> Task brief:
Of the entries below, return exactly those lines that fall between the one containing "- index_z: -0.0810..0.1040" and the one containing "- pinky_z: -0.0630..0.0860", the two end lines included.

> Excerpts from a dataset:
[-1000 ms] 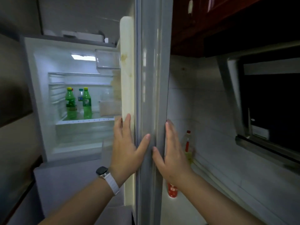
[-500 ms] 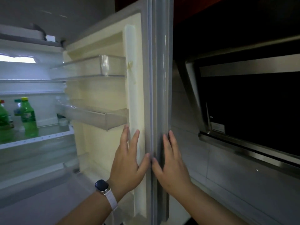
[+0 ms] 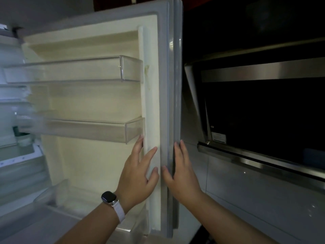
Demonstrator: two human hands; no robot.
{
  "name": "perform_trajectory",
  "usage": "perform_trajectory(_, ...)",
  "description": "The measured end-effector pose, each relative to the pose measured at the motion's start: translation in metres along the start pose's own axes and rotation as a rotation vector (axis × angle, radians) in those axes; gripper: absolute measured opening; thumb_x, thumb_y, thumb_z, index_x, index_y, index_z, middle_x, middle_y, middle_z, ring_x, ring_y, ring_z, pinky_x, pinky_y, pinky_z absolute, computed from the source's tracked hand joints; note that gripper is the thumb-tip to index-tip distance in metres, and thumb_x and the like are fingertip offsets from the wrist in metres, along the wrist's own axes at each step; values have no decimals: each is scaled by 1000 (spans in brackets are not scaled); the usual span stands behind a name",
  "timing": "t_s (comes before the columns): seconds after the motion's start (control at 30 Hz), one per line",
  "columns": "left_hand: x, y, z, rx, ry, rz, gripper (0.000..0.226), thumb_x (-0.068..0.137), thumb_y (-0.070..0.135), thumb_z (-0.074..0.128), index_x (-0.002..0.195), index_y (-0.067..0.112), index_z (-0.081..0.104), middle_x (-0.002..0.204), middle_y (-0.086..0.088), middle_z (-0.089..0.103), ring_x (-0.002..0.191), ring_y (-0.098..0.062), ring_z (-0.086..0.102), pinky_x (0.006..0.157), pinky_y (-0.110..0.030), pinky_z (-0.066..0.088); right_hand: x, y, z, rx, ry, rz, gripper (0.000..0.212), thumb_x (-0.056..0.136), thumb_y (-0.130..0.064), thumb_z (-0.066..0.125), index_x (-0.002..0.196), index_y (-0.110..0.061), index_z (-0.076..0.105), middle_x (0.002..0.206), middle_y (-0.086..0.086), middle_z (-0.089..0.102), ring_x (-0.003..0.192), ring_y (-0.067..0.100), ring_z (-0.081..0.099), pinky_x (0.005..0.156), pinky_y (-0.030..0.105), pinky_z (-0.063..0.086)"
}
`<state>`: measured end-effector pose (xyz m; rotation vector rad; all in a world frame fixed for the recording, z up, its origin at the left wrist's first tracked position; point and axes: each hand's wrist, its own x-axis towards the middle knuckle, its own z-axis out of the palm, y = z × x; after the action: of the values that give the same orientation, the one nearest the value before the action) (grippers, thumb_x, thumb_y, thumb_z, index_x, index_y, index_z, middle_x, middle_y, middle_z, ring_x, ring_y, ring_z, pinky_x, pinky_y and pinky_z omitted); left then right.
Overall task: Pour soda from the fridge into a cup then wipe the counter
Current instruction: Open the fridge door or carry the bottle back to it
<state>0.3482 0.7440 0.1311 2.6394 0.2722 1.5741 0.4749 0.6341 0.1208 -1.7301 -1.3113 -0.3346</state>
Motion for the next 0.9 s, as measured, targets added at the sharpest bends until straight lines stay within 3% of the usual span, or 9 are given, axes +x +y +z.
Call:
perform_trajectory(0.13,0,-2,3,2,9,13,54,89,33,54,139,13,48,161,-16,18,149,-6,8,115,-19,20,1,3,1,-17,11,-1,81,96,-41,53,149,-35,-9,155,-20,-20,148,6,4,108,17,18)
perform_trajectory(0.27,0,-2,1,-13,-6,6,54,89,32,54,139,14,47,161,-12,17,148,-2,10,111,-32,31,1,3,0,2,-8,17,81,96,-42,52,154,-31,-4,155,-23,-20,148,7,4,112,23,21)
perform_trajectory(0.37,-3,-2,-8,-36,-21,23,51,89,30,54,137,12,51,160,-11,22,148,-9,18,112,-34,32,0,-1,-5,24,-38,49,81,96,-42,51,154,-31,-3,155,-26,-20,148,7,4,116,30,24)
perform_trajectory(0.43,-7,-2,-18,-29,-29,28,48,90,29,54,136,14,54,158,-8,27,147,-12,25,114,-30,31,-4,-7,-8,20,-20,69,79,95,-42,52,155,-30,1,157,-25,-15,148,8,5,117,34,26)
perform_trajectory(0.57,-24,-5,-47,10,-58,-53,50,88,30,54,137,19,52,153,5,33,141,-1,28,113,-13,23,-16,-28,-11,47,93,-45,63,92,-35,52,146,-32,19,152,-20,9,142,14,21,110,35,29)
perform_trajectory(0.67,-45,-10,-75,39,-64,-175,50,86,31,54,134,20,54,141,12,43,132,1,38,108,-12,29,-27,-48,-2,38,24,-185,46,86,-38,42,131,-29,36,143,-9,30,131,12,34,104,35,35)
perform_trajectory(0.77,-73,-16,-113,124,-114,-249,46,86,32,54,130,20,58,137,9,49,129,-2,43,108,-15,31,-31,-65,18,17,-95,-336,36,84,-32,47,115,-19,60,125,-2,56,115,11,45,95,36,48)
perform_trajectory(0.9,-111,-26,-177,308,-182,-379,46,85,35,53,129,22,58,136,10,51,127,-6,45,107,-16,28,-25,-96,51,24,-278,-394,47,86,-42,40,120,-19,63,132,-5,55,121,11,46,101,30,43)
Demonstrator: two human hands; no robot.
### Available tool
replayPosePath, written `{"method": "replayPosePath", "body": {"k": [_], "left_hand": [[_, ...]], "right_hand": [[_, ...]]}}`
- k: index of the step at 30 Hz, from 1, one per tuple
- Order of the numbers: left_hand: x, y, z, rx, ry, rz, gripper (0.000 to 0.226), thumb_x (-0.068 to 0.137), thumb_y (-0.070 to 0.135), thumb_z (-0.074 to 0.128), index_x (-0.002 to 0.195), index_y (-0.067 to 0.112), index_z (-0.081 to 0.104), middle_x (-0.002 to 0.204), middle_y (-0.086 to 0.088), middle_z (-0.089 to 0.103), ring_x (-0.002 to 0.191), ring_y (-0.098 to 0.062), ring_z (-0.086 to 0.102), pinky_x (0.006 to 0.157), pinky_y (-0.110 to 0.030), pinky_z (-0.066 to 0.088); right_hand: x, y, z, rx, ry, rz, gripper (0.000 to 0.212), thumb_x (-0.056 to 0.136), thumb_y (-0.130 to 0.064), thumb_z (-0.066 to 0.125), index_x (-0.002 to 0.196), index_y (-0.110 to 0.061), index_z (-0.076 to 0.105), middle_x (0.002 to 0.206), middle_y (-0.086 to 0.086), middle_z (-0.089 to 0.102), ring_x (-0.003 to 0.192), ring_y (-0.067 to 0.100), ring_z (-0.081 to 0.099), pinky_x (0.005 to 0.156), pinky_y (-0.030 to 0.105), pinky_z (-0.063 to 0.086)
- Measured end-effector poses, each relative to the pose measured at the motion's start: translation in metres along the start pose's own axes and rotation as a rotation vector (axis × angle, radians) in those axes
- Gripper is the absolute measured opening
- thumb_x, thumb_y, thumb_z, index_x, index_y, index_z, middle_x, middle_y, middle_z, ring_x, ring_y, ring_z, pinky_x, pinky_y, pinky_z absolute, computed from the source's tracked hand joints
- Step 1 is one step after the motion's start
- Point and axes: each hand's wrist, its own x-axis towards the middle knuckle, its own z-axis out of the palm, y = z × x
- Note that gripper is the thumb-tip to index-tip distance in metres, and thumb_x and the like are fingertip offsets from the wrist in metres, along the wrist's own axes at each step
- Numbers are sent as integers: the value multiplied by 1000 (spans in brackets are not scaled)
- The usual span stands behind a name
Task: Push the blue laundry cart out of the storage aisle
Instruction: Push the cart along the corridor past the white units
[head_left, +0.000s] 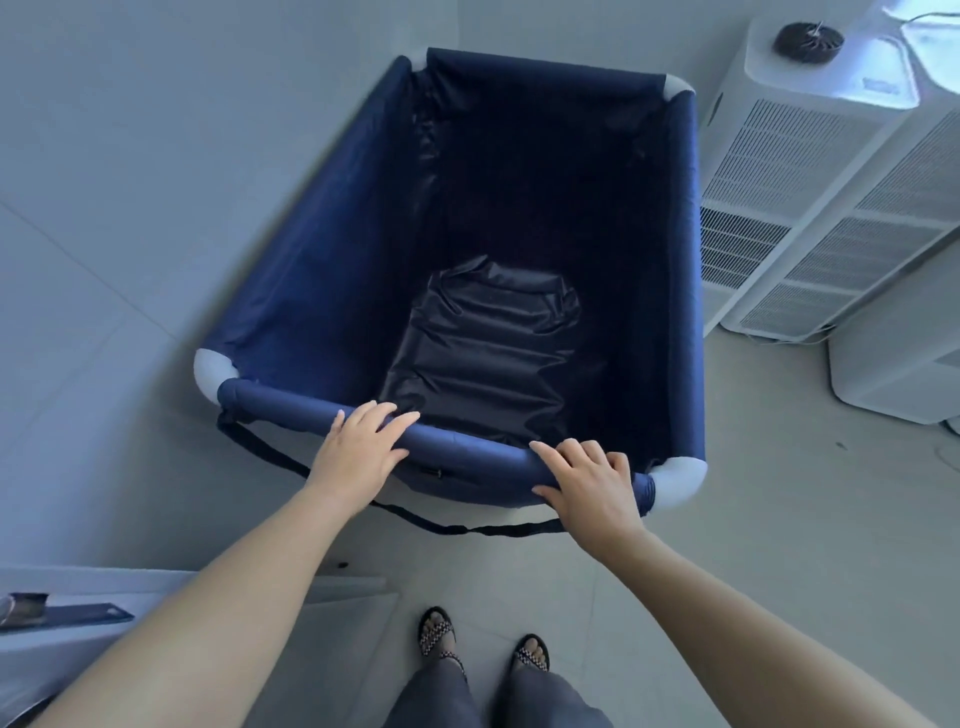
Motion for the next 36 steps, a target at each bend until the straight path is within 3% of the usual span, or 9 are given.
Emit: {"method": "replayPosePath", "body": {"k": [5,12,15,19,24,29,36], "left_hand": [[11,-12,-5,-75,-85,-119,49,96,34,48,143,37,34,148,-5,37,141,-37,18,114,-47,25],[43,-14,-10,-21,-86,-73,45,97,38,46,141,35,36,135,-2,47,136,-35,27,110,-45,31],[60,-14,-15,7,-39,-36,43,94,42,48,136,34,40,122,-1,54,119,-28,41,92,-33,45],[78,-14,-19,29,-33,-33,40,95,42,47,134,33,40,119,0,53,110,-24,42,76,-29,47],[102,-14,-26,62,-76,-2,39,98,39,42,135,31,37,118,0,52,106,-23,40,85,-30,48],[128,-11,-35,81,-96,-9,36,97,38,44,132,28,41,111,-2,54,101,-22,41,80,-30,48],[162,-8,-45,128,-92,-7,39,97,39,44,134,27,40,113,-3,56,100,-23,44,82,-30,47]], "right_hand": [[3,-7,1,-34,21,62,47,89,-40,57,134,-36,45,107,1,60,97,27,53,76,40,39],[27,1,-1,-28,9,141,48,94,-42,46,141,-40,33,118,-2,54,109,24,46,86,36,35],[40,9,-1,5,19,175,48,96,-41,42,142,-43,28,122,-6,50,112,21,42,93,34,28],[60,21,-6,99,-25,165,45,96,-40,39,139,-45,28,118,-7,47,109,18,42,95,34,23],[79,32,-10,47,-21,146,44,97,-45,36,139,-46,25,117,-6,48,105,20,43,92,36,29],[104,49,-18,17,-38,86,45,96,-48,37,139,-47,23,117,-6,49,102,20,45,84,36,33],[137,64,-30,72,-89,97,43,96,-45,39,136,-48,23,116,-5,48,104,22,43,88,39,31]]}}
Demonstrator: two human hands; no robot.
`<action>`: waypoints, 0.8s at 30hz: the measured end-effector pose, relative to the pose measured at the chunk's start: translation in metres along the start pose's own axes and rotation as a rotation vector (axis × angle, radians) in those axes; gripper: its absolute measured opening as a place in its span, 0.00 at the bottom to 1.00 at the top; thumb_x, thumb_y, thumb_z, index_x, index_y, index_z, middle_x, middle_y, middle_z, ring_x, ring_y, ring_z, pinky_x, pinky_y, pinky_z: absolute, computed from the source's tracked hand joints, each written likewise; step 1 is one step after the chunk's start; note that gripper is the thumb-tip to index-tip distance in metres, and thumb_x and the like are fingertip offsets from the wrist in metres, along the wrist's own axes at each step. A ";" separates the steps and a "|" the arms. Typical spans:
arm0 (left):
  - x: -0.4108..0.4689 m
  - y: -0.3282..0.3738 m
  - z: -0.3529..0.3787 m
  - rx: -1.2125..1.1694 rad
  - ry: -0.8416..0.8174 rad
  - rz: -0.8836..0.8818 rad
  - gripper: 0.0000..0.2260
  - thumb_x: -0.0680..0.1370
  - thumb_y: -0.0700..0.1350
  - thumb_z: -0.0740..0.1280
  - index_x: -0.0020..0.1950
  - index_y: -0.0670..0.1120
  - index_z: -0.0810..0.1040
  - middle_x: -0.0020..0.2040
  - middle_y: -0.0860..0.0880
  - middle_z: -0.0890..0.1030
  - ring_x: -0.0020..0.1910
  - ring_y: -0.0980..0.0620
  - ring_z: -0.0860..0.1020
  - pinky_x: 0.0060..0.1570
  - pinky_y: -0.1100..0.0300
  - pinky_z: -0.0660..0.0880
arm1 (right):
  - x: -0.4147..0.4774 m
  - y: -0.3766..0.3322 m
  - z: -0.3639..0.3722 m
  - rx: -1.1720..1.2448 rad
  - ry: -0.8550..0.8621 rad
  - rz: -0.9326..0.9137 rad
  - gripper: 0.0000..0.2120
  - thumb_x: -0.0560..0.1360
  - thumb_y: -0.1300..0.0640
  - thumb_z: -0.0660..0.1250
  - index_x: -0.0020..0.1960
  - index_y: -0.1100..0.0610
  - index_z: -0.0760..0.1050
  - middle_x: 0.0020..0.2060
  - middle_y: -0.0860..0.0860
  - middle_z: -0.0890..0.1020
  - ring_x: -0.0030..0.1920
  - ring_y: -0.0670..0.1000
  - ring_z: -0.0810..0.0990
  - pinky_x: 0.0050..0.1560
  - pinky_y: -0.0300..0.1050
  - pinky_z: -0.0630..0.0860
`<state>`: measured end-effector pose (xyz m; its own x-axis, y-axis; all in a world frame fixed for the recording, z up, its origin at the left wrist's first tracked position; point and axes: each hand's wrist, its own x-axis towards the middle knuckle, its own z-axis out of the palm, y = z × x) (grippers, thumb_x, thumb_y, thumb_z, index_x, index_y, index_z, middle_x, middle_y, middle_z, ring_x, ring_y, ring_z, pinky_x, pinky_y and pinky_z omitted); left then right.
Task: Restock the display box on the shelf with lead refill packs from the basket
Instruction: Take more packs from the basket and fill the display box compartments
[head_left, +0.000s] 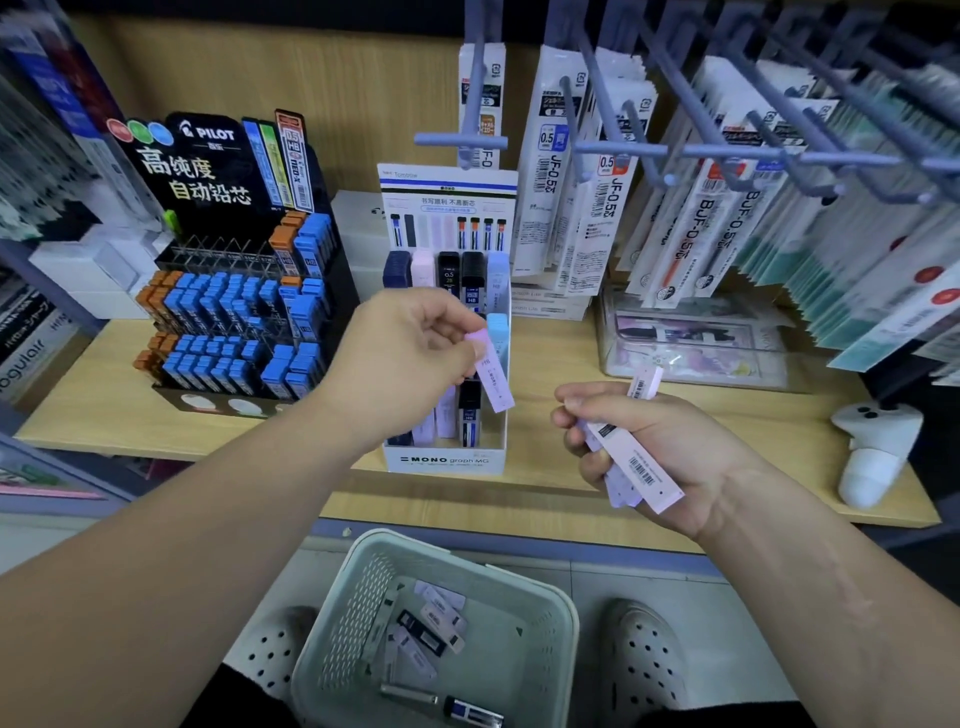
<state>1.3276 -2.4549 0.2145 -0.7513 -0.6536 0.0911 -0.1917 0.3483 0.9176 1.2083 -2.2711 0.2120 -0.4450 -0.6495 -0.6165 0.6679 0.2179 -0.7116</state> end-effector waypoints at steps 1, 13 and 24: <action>0.001 -0.001 0.004 0.069 -0.008 0.038 0.04 0.74 0.37 0.74 0.46 0.46 0.84 0.36 0.49 0.83 0.35 0.51 0.83 0.40 0.61 0.80 | 0.000 0.000 -0.002 -0.002 0.011 -0.006 0.05 0.74 0.67 0.70 0.49 0.62 0.82 0.39 0.58 0.82 0.34 0.50 0.76 0.26 0.36 0.71; 0.006 0.004 0.017 0.473 -0.058 0.228 0.05 0.75 0.40 0.73 0.49 0.49 0.84 0.30 0.60 0.77 0.35 0.66 0.77 0.41 0.70 0.75 | -0.006 -0.002 -0.009 -0.035 0.025 -0.027 0.06 0.75 0.67 0.69 0.51 0.63 0.82 0.39 0.57 0.82 0.35 0.50 0.76 0.26 0.36 0.69; 0.008 0.003 0.003 0.497 -0.089 0.253 0.02 0.75 0.42 0.73 0.45 0.49 0.84 0.30 0.69 0.77 0.32 0.68 0.76 0.34 0.76 0.69 | -0.009 0.000 -0.007 -0.056 0.020 -0.041 0.07 0.75 0.67 0.70 0.52 0.63 0.81 0.40 0.58 0.83 0.35 0.50 0.77 0.27 0.36 0.71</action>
<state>1.3190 -2.4569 0.2165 -0.8586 -0.4569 0.2323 -0.2569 0.7757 0.5764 1.2082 -2.2602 0.2149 -0.4836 -0.6439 -0.5929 0.6146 0.2326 -0.7538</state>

> Finished exercise:
  - index_z: -0.0810..0.1040
  - middle_x: -0.0020..0.2040
  - middle_y: -0.0860..0.0880
  - middle_z: -0.0890..0.1030
  - ring_x: -0.0020..0.1910
  - ring_y: -0.0980..0.0620
  - ring_z: -0.0860..0.1020
  - pinky_x: 0.0060..0.1570
  - pinky_y: -0.1100..0.0300
  - pinky_z: -0.0660..0.0880
arm1 (right):
  - x: -0.4147..0.4774 m
  - y: -0.3766..0.3322 m
  - z: -0.3639..0.3722 m
  - rx: -1.1720..1.2448 rad
  - ry: -0.8550..0.8621 rad
  - rz: -0.9326..0.9137 rad
  - gripper: 0.0000..0.2120
  - thumb_x: -0.0560..0.1360
  - thumb_y: -0.1300..0.0640
  - thumb_z: -0.0660..0.1250
  - index_x: -0.0020..0.1960
  - index_y: -0.1100..0.0610
  - index_z: -0.0760..0.1050
  - middle_x: 0.0020..0.2060
  - middle_y: -0.0860..0.0860
  - middle_z: -0.0890..0.1020
  - ring_x: -0.0030..0.1920
  - ring_y: -0.0670..0.1000
  - ring_z: -0.0810..0.0990
  - pinky_x: 0.0050..0.1560
  - pinky_y: -0.0300..0.1050
  - pinky_z: -0.0630..0.0860

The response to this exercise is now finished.